Stress in a direction radial to the axis of symmetry

Radial stress is stress toward or away from the central axis of a component.
It's a component of cylinder stress.

==Pressure vessels==
The walls of pressure vessels generally undergo triaxial loading. For cylindrical pressure vessels, the normal loads on a wall element are longitudinal stress, circumferential (hoop) stress and radial stress.

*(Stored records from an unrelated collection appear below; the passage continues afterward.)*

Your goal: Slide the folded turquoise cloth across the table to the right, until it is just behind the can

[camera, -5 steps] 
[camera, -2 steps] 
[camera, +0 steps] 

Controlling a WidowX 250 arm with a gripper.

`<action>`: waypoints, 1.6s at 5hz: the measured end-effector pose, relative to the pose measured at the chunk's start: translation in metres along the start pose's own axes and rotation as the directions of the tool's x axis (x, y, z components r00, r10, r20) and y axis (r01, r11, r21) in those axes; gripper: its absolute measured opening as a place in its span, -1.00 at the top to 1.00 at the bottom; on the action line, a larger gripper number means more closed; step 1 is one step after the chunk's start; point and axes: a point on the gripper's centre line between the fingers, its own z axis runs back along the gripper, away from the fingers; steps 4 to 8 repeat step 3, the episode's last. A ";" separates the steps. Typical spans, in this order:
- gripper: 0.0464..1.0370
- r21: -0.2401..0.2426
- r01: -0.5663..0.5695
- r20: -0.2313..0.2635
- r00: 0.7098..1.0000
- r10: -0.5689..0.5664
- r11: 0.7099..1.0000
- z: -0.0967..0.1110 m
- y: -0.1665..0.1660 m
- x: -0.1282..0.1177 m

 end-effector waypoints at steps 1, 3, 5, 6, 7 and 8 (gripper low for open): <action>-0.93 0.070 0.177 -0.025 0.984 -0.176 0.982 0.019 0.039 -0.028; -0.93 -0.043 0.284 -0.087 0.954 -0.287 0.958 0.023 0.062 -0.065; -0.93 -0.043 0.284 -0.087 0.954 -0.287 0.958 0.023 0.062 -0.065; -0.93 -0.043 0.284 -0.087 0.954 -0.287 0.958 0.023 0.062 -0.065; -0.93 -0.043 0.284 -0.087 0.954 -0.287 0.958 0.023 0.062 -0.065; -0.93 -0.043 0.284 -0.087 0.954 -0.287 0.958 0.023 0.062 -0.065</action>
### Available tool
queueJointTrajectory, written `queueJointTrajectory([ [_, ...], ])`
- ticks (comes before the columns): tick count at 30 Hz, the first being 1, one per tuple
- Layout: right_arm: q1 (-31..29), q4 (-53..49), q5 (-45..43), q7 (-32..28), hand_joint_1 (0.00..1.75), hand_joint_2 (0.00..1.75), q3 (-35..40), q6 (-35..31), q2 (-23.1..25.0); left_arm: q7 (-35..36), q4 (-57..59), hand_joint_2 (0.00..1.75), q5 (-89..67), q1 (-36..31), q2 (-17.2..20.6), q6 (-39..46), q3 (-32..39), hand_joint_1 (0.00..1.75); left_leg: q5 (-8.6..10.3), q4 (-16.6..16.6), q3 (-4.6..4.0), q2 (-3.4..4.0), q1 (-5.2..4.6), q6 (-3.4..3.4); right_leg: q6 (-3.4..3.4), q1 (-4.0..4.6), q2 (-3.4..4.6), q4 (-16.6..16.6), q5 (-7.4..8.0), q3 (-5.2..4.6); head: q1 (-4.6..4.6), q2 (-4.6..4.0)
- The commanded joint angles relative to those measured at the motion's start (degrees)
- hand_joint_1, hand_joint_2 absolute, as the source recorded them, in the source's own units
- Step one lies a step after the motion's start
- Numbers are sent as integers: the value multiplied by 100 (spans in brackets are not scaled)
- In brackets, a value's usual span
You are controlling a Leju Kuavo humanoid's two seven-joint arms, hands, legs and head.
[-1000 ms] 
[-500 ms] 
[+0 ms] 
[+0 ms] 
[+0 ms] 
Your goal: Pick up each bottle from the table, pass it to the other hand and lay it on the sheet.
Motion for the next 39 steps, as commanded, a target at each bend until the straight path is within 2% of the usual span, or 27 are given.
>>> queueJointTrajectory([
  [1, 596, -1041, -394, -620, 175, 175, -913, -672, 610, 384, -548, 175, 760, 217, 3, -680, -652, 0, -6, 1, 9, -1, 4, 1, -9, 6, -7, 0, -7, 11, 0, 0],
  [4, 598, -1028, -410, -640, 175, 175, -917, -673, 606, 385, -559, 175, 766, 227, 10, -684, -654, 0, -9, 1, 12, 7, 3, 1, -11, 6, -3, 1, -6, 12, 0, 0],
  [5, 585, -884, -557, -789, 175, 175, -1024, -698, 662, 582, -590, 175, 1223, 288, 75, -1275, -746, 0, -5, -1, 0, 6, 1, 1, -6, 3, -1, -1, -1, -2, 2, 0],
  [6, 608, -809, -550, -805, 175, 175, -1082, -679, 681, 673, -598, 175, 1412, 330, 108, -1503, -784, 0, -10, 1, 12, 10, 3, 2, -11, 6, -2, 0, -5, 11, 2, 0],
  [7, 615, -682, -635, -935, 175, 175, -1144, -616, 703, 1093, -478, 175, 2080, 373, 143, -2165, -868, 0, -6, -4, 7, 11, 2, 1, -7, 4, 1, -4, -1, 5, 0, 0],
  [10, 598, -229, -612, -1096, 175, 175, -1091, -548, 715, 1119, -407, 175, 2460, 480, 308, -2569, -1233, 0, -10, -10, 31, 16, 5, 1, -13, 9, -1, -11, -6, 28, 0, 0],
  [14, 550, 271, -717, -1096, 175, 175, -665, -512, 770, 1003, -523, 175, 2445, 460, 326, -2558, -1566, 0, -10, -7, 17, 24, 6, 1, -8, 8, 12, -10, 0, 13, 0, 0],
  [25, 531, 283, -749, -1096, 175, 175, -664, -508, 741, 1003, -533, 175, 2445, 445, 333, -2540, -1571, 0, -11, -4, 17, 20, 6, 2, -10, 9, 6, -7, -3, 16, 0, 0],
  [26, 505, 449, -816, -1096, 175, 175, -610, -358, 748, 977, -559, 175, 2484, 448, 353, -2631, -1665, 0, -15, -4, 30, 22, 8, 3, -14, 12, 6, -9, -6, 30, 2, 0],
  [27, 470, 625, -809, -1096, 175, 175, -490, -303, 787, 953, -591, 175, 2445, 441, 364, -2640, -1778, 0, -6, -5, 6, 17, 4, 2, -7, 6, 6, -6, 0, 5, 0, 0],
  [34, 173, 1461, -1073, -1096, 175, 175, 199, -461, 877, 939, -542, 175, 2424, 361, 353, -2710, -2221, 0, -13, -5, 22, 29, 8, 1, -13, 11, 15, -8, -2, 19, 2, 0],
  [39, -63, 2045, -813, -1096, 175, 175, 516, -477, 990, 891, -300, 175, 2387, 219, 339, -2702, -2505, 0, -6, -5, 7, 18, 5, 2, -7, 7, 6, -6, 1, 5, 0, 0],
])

The radial stress for a thick-walled cylinder is equal and opposite to the gauge pressure on the inside surface, and zero on the outside surface. The circumferential stress and longitudinal stresses are usually much larger for pressure vessels, and so for thin-walled instances, radial stress is usually neglected.

==Formula==
The radial stress for a thick walled pipe at a point $r$ from the central axis is given by
$\sigma_r(r) = \frac{p_i r_i^2 - p_o r_o^2}{r_o^2 - r_i^2}+\frac{r_i^2 r_o^2 (p_o - p_i)}{r^2 (r_o^2 - r_i^2)}$

where $r_i$ is the inner radius, $r_o$ is the outer radius, $p_i$ is the inner absolute pressure and $p_o$ is the outer absolute pressure. Maximum radial stress occurs when $r = r_i$ (at the inside surface) and is equal to gauge pressure, or $p_i - p_o$.